With Jenghiz they would be going in over the wall, not the Great Wall of China but the big rampart of Genghis Khan in northeast Mongolia, near the Mongolian-Chinese border, and over the two-mile-high Hentiyn Nuruu Mountains south of the Siberian-Mongolian border and eighty miles northeast of the Mongolian capital of Ulan Bator. It was a high country that, unlike the steppes and the Gobi Desert south and east of it, was one of fast-running rivers, deep gorges, and wild, windswept mountains, outcrops of larch and spruce hanging grimly onto rock faces, battered by the winds that alternately came out of Siberia to the north and Chinese Inner Mongolia to the south.
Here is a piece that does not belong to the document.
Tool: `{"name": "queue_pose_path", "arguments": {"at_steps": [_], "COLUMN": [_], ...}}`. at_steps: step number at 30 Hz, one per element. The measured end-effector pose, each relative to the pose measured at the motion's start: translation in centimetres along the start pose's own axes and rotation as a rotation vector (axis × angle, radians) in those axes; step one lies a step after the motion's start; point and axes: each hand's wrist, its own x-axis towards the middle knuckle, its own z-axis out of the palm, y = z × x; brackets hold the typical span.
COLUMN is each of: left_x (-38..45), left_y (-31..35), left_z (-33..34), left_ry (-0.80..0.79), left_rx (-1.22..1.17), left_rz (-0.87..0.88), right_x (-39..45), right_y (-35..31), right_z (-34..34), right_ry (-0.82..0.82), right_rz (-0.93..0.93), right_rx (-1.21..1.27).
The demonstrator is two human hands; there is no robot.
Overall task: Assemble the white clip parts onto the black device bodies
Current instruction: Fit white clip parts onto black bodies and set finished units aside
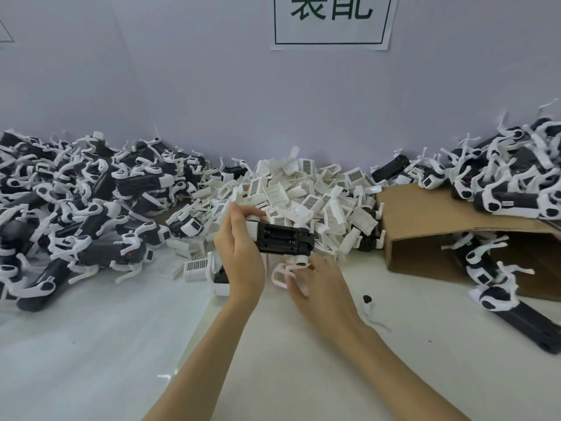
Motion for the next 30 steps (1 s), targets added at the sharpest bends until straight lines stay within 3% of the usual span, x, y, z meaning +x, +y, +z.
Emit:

If they were caught, Jenghiz was to destroy Freeman’s sealed message. The cover story given them by Colonel Dick Norton would be that while patrolling the U.N. DMZ, the Pave Low M-53J chopper had lost its NOE — nap of the earth — radar, and in one of the many dust storms that plagued Mongolia they had lost their way, straying into Mongolian airspace, the Mongolian interpreter as lost for recognizable landmarks as they were. It had happened before, both in the almost featureless expanse of the Gobi Desert to the southeast and to those pilots trying to negotiate their way around the Hentiyn Nuruu.
But Aussie Lewis reckoned the Mongolians wouldn’t buy it. They certainly didn’t buy any incursions on their territory by the Chinese from Inner Mongolia, whom they hated.
“This is different,” David Brentwood assured Aussie. “We’ll be wearing U.N. identification — armbands, et cetera.”
“Yeah, until we reach the insertion point,” Salvini said. “But what if they come across us while we’re changing into our Mongolian garb? You know what they do to spies.” He paused. “You know what we do to spies.”
“We’re not at war with them, boyo,” Choir Williams said. “It’d be mighty embarrassing, that’s all.”
Aussie chimed in, “Maybe, Choir, but Sal’s got a point. We could be embarrassed for twenty-five years’ hard fucking yakka in some friggin’ coal mine!”